WORK TO BE COMPLETED: Take the entries below and reproduce exactly the portion that begins at the line containing "red coca-cola can: 252,143 does not move" and ends at the line containing "<point>330,288</point>", keeping both ends, dropping pictures, and adding nothing else.

......

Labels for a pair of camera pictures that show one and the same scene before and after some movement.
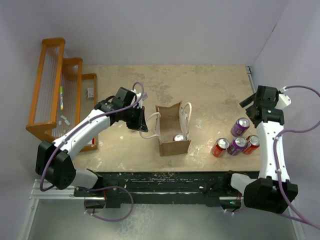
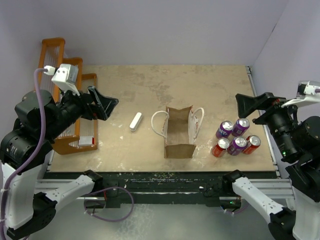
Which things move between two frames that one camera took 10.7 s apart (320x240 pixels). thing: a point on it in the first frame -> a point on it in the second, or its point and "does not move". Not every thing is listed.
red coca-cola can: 220,146 does not move
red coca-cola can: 252,143 does not move
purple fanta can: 239,127 does not move
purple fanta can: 179,137 -> 225,129
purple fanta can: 238,144 does not move
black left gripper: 140,124 -> 106,104
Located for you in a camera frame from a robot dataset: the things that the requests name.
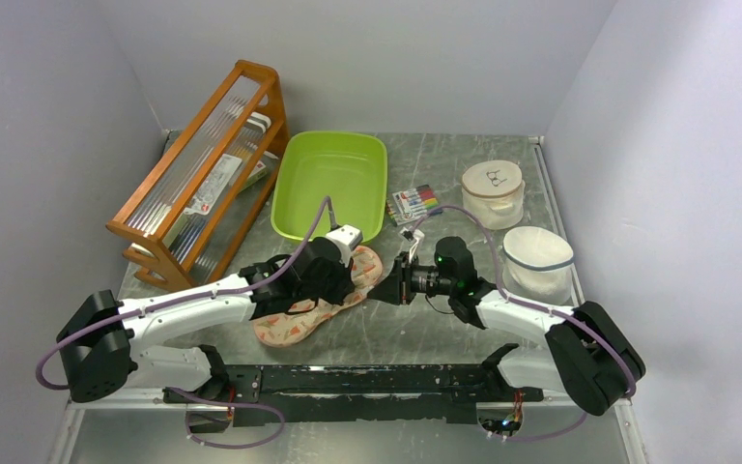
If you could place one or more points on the floral mesh laundry bag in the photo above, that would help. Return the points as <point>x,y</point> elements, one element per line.
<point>284,330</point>

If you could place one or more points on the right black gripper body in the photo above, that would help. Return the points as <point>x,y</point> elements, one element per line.
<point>419,278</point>

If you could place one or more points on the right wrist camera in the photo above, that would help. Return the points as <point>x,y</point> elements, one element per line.
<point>414,237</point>

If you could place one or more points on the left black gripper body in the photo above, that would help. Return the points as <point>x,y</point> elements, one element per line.
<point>330,288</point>

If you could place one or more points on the marker pen pack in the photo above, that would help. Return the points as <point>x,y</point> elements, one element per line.
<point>406,206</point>

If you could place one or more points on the white cylindrical mesh bag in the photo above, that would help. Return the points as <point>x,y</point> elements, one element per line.
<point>493,191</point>

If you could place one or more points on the wooden rack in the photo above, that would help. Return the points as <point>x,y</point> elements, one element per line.
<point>244,117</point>

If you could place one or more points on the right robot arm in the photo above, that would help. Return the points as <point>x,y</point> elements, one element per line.
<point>577,350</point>

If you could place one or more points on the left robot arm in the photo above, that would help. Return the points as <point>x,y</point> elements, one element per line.
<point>111,344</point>

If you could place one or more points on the green plastic tub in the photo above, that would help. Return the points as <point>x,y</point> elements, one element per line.
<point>348,167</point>

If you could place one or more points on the white round mesh bag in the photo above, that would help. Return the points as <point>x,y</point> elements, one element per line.
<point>538,265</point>

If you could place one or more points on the booklet in rack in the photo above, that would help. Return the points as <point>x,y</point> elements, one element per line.
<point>220,178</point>

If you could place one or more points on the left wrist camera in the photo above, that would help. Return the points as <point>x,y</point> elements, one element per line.
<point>346,238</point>

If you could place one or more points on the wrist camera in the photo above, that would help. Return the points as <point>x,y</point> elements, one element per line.
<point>346,238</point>
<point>414,237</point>

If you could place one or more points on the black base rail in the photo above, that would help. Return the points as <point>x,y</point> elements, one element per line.
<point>382,392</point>

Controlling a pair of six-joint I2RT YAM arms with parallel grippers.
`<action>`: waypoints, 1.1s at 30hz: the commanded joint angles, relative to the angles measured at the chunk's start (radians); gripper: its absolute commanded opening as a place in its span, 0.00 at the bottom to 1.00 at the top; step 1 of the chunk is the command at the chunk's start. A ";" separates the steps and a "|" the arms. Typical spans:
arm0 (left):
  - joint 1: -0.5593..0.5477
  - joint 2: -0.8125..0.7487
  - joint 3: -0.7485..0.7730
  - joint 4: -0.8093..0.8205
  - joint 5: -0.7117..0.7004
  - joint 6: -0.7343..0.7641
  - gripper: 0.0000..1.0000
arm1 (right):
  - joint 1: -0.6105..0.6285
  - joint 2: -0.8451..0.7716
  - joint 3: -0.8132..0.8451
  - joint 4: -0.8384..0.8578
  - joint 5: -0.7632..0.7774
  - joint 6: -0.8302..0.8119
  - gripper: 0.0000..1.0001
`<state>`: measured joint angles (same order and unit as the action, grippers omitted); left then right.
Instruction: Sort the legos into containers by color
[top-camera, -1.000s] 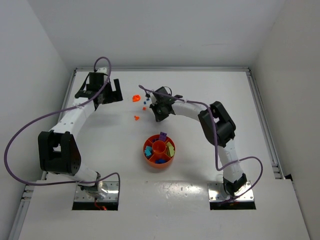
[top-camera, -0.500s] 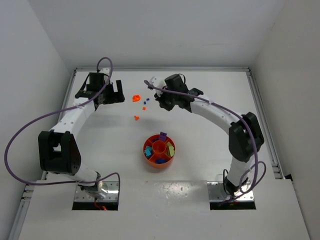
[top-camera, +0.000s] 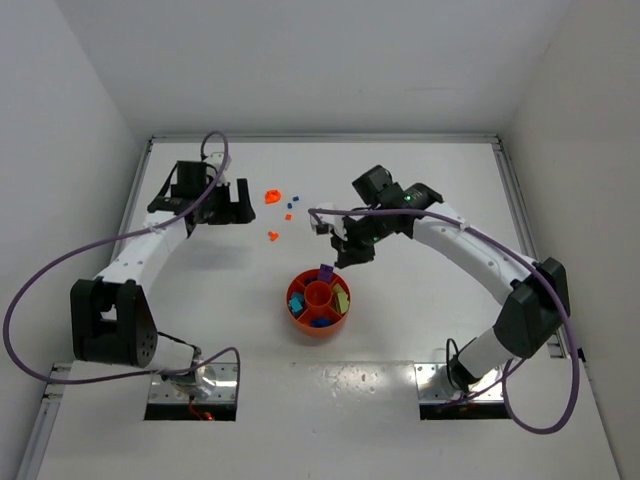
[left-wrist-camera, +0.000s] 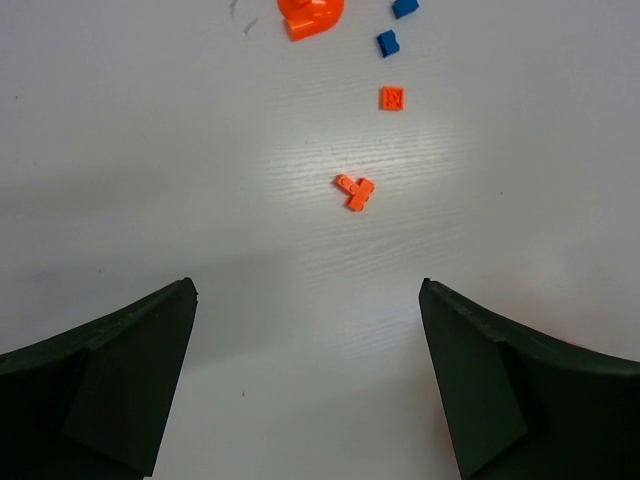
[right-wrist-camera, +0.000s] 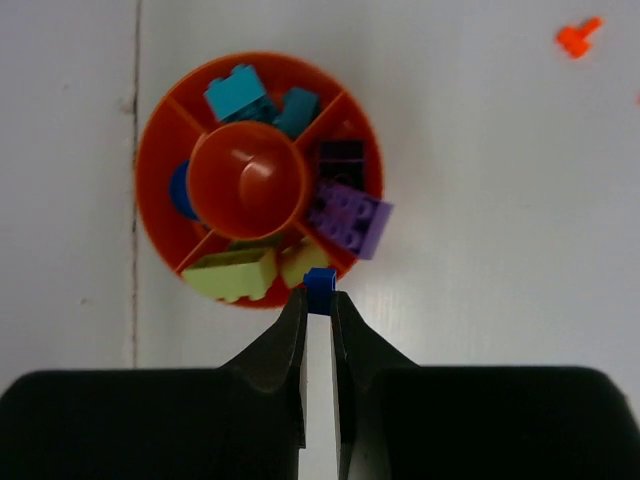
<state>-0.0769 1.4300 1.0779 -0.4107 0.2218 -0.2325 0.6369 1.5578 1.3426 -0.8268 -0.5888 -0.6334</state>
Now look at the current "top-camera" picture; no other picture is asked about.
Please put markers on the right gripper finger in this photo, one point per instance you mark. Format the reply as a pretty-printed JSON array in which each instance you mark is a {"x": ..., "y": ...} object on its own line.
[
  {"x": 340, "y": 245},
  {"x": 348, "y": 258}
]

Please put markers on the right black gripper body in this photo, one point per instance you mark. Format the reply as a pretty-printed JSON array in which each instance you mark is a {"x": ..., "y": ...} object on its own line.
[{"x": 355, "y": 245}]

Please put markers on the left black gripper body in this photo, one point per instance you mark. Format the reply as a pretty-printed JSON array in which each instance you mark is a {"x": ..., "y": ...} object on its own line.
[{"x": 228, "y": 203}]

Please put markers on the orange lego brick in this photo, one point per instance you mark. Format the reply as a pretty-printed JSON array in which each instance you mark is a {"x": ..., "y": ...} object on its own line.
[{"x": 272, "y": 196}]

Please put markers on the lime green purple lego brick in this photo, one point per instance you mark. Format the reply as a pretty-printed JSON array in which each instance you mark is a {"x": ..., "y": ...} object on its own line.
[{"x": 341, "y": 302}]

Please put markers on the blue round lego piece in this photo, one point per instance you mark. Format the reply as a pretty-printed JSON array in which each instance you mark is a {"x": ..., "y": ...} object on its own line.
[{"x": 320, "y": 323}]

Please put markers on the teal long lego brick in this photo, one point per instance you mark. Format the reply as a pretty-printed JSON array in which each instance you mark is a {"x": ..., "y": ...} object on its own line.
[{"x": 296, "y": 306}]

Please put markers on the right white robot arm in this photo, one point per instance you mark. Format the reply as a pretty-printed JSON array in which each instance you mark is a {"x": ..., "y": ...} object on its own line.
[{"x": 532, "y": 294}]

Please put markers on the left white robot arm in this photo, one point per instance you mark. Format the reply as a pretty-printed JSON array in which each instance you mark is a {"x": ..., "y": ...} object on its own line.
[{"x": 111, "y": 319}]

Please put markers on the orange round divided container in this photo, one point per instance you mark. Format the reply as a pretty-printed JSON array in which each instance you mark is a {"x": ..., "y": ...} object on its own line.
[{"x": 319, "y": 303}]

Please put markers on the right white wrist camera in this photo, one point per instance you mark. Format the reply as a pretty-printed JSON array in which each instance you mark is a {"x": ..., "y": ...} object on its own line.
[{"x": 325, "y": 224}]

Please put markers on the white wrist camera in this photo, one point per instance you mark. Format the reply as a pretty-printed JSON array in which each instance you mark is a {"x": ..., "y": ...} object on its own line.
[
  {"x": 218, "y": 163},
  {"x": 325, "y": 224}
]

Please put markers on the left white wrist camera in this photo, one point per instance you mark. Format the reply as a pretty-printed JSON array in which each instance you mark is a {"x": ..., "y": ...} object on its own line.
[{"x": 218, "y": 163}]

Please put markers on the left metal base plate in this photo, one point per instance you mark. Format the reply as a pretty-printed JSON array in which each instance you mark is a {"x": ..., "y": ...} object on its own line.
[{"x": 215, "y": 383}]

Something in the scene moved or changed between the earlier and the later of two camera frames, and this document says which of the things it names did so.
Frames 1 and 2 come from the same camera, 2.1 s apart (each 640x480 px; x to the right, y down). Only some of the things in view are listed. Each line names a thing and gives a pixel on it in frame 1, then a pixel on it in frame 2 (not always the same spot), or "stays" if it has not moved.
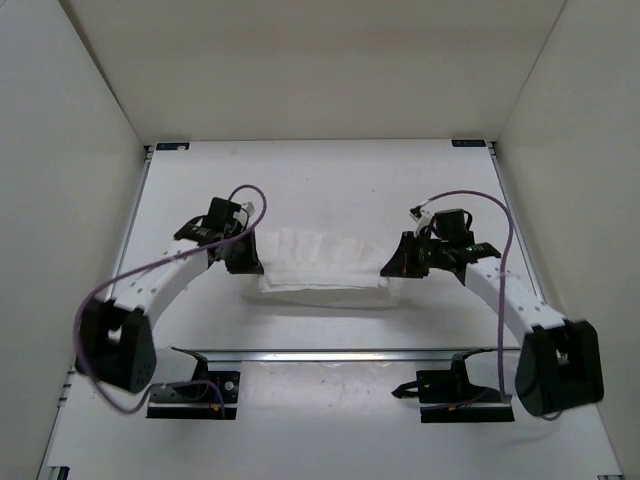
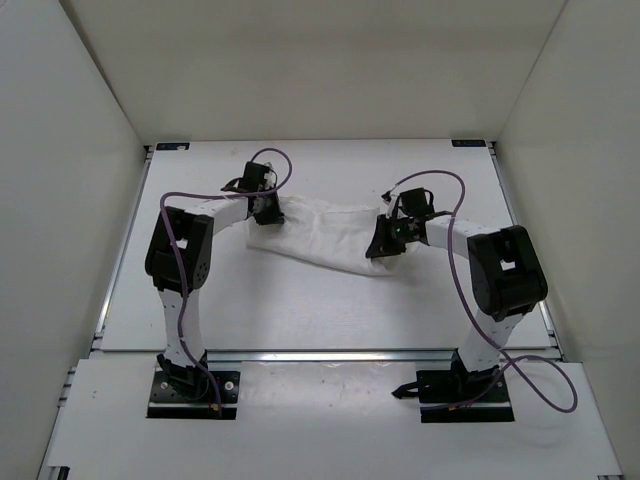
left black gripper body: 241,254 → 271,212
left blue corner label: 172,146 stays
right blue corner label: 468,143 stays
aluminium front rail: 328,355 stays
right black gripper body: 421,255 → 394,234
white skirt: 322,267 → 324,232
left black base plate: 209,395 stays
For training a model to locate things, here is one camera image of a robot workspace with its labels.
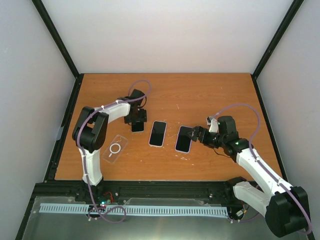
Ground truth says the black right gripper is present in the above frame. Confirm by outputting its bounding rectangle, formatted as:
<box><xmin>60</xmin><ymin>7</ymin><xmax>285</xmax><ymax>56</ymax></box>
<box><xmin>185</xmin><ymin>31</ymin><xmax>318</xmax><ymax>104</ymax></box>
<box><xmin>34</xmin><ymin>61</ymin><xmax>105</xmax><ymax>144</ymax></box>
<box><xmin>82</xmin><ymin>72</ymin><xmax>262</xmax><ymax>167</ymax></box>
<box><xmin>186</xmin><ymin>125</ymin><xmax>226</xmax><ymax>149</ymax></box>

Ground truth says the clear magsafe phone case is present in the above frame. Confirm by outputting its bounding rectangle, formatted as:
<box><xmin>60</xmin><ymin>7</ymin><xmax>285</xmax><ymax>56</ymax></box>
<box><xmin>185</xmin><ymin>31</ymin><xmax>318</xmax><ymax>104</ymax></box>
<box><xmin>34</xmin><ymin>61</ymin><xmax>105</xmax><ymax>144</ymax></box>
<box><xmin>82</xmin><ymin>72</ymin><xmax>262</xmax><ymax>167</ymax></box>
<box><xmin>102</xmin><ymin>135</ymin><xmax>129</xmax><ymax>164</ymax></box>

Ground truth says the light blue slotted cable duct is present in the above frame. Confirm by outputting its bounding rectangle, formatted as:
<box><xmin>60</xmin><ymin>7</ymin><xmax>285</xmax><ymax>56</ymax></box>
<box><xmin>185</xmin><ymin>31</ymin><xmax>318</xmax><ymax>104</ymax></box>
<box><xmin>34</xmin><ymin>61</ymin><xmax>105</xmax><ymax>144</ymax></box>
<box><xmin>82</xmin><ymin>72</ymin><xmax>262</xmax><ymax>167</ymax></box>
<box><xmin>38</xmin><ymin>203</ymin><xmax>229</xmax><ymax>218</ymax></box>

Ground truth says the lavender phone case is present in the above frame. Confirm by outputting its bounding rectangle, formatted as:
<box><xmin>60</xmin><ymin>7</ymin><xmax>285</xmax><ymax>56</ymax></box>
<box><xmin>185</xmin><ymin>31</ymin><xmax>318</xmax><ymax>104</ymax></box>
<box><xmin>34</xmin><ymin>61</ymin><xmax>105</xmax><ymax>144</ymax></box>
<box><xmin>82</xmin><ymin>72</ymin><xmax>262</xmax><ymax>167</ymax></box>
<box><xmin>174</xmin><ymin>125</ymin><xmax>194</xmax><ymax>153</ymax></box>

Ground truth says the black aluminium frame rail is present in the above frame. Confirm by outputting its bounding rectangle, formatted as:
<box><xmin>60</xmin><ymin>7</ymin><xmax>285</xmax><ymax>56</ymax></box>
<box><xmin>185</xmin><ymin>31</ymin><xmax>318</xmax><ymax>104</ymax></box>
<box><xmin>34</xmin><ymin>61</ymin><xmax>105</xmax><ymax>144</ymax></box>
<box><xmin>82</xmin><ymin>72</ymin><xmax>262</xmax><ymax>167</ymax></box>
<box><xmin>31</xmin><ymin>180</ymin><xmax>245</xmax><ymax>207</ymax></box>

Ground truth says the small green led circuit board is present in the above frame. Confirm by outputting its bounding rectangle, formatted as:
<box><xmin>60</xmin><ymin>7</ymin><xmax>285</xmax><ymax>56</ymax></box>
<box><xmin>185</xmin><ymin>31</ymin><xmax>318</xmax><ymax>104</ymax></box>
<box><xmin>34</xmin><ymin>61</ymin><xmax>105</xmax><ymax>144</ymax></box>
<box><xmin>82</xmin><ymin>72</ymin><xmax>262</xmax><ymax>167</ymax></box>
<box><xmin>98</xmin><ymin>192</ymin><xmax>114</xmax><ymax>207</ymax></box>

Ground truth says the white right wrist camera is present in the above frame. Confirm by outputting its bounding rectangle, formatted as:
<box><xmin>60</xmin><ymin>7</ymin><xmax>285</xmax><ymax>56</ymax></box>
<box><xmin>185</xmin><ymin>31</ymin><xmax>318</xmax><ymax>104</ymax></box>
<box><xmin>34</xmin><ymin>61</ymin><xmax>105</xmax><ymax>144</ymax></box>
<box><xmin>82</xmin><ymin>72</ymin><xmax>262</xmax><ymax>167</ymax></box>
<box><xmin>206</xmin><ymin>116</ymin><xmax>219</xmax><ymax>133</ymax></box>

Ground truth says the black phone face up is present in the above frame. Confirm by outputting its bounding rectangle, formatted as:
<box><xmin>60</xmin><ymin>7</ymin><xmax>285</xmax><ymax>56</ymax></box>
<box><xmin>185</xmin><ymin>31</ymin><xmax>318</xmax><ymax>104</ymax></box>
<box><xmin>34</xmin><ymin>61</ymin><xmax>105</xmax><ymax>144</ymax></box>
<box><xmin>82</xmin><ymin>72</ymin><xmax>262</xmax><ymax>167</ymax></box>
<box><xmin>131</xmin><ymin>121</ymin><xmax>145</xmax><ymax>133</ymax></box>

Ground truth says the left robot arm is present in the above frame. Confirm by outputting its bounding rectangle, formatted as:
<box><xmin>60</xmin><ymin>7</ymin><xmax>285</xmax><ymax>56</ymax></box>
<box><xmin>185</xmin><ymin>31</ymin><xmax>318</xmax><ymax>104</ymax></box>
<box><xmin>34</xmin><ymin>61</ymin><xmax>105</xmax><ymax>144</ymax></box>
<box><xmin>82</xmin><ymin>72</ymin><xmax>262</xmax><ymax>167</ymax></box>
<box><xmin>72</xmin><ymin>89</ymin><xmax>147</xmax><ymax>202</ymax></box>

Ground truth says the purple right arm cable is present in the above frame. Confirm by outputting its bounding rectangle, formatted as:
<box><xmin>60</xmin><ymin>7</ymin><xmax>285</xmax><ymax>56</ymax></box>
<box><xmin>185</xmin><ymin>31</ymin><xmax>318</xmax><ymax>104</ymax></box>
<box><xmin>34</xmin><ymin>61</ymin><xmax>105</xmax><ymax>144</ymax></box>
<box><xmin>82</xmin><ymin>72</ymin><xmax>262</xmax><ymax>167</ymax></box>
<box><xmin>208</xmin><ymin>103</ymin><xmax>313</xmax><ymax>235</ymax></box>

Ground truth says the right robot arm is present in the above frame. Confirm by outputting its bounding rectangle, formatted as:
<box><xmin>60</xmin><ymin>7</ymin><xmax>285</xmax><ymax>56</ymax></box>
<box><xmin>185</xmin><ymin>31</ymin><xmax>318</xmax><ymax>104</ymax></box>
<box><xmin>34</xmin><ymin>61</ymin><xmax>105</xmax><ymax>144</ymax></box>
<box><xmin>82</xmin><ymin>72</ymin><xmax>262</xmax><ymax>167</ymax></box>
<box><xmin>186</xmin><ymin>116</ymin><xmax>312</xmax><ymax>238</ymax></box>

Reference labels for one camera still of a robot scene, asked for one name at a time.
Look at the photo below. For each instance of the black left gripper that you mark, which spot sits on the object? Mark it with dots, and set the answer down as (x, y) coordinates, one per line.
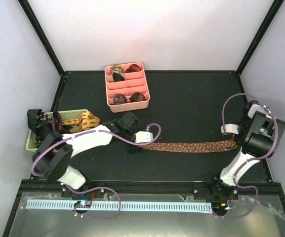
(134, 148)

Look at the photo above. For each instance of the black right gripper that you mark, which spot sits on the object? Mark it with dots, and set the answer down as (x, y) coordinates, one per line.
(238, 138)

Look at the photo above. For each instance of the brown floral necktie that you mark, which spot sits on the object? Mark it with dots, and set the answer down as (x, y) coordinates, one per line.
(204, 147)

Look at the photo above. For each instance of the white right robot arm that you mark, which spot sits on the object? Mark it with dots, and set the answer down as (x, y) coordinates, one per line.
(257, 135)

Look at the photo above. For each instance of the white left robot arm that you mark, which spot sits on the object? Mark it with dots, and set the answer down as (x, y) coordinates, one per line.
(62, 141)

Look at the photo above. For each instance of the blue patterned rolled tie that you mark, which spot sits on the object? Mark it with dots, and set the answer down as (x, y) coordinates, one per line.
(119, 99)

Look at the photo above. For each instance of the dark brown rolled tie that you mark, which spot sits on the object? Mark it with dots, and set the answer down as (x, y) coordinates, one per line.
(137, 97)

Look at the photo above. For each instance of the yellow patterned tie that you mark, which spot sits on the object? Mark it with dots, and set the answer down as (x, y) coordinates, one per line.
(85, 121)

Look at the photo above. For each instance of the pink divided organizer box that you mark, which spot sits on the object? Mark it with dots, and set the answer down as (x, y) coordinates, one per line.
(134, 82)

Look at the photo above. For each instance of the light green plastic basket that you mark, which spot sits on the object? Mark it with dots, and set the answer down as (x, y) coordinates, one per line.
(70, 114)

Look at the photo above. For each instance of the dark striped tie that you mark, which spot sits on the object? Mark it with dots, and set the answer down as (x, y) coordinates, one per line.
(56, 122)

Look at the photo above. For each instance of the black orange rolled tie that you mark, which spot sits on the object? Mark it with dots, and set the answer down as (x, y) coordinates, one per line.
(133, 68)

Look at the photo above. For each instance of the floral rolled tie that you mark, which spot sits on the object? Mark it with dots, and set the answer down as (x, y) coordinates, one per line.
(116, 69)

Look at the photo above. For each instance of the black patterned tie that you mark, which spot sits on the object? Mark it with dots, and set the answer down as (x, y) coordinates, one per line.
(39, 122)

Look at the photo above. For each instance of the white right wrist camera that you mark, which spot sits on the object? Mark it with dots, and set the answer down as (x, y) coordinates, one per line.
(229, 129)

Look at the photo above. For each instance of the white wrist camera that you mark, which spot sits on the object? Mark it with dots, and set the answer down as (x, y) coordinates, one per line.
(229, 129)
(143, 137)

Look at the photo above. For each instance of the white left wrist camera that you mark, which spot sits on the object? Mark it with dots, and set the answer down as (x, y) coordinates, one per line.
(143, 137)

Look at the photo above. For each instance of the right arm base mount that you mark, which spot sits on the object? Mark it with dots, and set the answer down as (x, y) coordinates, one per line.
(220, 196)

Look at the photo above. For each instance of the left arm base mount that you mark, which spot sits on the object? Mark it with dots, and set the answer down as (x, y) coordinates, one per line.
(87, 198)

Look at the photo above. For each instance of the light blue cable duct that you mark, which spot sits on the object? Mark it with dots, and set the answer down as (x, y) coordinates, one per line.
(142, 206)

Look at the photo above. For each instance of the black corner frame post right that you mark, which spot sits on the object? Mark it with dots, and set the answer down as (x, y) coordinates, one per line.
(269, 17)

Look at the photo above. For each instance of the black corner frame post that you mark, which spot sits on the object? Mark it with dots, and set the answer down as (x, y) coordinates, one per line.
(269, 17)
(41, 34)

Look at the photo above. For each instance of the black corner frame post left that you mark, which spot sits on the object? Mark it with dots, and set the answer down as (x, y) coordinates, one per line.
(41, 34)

......

WRITTEN REPLY:
red coca-cola can: 252,143 does not move
purple fanta can: 239,127 does not move
purple fanta can: 179,137 -> 225,129
purple fanta can: 238,144 does not move
black left gripper: 140,124 -> 106,104
Located for you in a camera frame from a robot dataset: the things that the requests name.
If you could place one or more points on the floral mesh laundry bag in the photo above, that would help. Return the points as <point>x,y</point> elements, one element per line.
<point>284,330</point>

If you could place one or more points on the right black gripper body in the photo above, that would help. Return the points as <point>x,y</point> elements, one element per line.
<point>419,278</point>

If you could place one or more points on the right wrist camera in the photo above, that would help. Return the points as <point>x,y</point> elements, one element per line.
<point>414,237</point>

If you could place one or more points on the left black gripper body in the photo above, that would help. Return the points as <point>x,y</point> elements, one element per line.
<point>330,288</point>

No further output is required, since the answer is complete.